Karimun, investigasi. Info — Hamparan bukit di Kabupaten Karimun, Kepulauan Riau, kini menampakkan wajah yang berbeda. Di beberapa titik, terutama di kawasan tambang PT Karimun Granite, bukit-bukit yang dulu hijau kini tampak gersang, terkupas, dan berlubang besar akibat aktivitas penambangan granit yang berlangsung puluhan tahun.
Karimun dikenal sebagai daerah penghasil granit terbesar di Indonesia dengan tujuh perusahaan tambang yang masih beroperasi hingga kini. Namun, di balik kebanggaan industri ini, tersimpan kekhawatiran besar terhadap masa depan lingkungan. Dari tahun ke tahun, kontur alam Karimun terus berubah — bukit-bukit dipangkas, tanah subur hilang, dan meninggalkan luka ekologis yang kian sulit disembuhkan.
Secara ekologis, kerusakan akibat tambang granit berbeda dengan tambang tanah atau pasir. Ketika batu granit diambil, permukaan bumi kehilangan lapisan topsoil yang menjadi dasar kehidupan vegetasi. Tak ada lagi struktur tanah yang bisa menahan air atau menjadi tempat tumbuhnya akar pohon. Bekas tambang yang berlubang besar dan keras membuat upaya reboisasi hampir mustahil dilakukan tanpa rekayasa ekologis yang rumit.
Aktivis lingkungan menilai, Karimun menghadapi ancaman serius jika tidak segera dilakukan pemulihan lingkungan secara menyeluruh. Menurut mereka, reboisasi di kawasan tambang granit memerlukan pendekatan ilmiah dan keseriusan politik, bukan sekadar formalitas administratif.

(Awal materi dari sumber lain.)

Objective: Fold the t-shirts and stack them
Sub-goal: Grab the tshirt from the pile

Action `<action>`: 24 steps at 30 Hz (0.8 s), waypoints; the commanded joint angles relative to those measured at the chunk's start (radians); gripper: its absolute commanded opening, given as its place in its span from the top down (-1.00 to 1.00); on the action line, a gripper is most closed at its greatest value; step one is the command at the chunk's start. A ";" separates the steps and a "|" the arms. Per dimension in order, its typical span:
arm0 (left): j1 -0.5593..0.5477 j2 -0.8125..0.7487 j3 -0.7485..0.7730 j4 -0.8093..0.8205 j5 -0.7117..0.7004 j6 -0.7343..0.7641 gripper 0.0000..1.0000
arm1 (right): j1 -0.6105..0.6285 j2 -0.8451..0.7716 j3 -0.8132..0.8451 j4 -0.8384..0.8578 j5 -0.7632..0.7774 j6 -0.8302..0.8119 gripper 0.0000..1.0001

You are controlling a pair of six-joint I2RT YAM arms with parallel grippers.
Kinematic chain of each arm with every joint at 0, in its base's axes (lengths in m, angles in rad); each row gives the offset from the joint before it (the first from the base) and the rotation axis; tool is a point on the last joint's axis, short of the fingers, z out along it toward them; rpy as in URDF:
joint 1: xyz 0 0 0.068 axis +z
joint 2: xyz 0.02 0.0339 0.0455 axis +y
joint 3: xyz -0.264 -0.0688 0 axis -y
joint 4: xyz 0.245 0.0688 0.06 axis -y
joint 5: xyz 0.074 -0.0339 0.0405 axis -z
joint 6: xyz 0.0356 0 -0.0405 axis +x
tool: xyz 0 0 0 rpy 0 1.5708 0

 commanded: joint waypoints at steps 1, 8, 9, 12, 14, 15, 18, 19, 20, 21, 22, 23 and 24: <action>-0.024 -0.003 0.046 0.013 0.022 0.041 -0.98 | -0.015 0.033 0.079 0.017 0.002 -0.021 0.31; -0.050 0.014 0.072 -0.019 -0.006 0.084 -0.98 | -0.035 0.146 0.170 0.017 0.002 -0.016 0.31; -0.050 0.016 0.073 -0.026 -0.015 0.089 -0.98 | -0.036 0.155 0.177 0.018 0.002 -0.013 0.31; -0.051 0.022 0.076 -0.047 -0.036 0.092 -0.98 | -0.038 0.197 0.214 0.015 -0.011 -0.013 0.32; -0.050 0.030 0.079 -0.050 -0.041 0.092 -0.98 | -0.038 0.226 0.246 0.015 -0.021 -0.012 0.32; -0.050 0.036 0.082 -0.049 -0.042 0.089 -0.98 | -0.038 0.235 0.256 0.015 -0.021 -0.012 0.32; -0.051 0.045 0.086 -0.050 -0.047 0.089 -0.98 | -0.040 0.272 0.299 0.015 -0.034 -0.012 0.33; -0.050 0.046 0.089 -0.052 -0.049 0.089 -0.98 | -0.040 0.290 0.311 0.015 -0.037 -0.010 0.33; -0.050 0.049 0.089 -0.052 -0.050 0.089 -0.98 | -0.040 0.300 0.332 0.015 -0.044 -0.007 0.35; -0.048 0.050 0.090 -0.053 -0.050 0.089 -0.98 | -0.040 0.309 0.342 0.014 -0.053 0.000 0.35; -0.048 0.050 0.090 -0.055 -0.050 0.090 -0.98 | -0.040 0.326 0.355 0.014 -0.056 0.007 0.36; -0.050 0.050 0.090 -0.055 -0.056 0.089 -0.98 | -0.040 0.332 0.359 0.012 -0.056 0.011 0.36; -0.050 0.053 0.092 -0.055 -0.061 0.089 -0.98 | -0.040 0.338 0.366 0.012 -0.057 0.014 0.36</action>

“Reboisasi bukan menanam lalu difoto untuk laporan,” ujar salah satu aktivis lingkungan nasional kepada investigasi.info . “Harus ada kehidupan yang tumbuh kembali. Kalau bekas tambang granit dibiarkan berlubang tanpa penanganan, kita sedang menyiapkan bencana ekologis di Karimun.”
Kondisi bukit yang habis digali juga berdampak pada keseimbangan alam. Saat musim hujan, air tidak lagi terserap oleh tanah dan berisiko memicu longsor serta banjir lumpur di wilayah bawah. Sementara di musim kemarau, wilayah yang kehilangan vegetasi alami akan lebih panas, kering, dan rentan terhadap krisis air.
Hingga kini, belum terlihat langkah besar dari pemerintah daerah maupun perusahaan tambang dalam menjalankan rehabilitasi dan reklamasi pascatambang. Padahal, sesuai dengan UU No. 4 Tahun 2009 tentang Pertambangan Minerba dan PP No. 78 Tahun 2010 tentang Reklamasi dan Pascatambang, setiap perusahaan wajib memulihkan kembali lahan tambang sebelum operasi berakhir.
Pemerhati lingkungan menegaskan bahwa jika situasi ini dibiarkan, Karimun berisiko kehilangan identitas geografis dan ekologisnya. Bukit-bukit yang dahulu menjadi kebanggaan dan penanda alam akan berubah menjadi deretan tebing batu mati, sementara masyarakat setempat harus menanggung dampak lingkungan dalam jangka panjang.
Kini, masa depan Karimun bergantung pada keberanian pemerintah daerah dan kesadaran industri tambang untuk mengambil langkah nyata. Tanpa komitmen bersama, bukan tidak mungkin satu dekade ke depan, pulau yang kaya akan granit ini hanya akan menyisakan cerita — tentang bagaimana sebuah daerah yang makmur dari tambang, perlahan kehilangan alam yang menjadi sumber kehidupannya.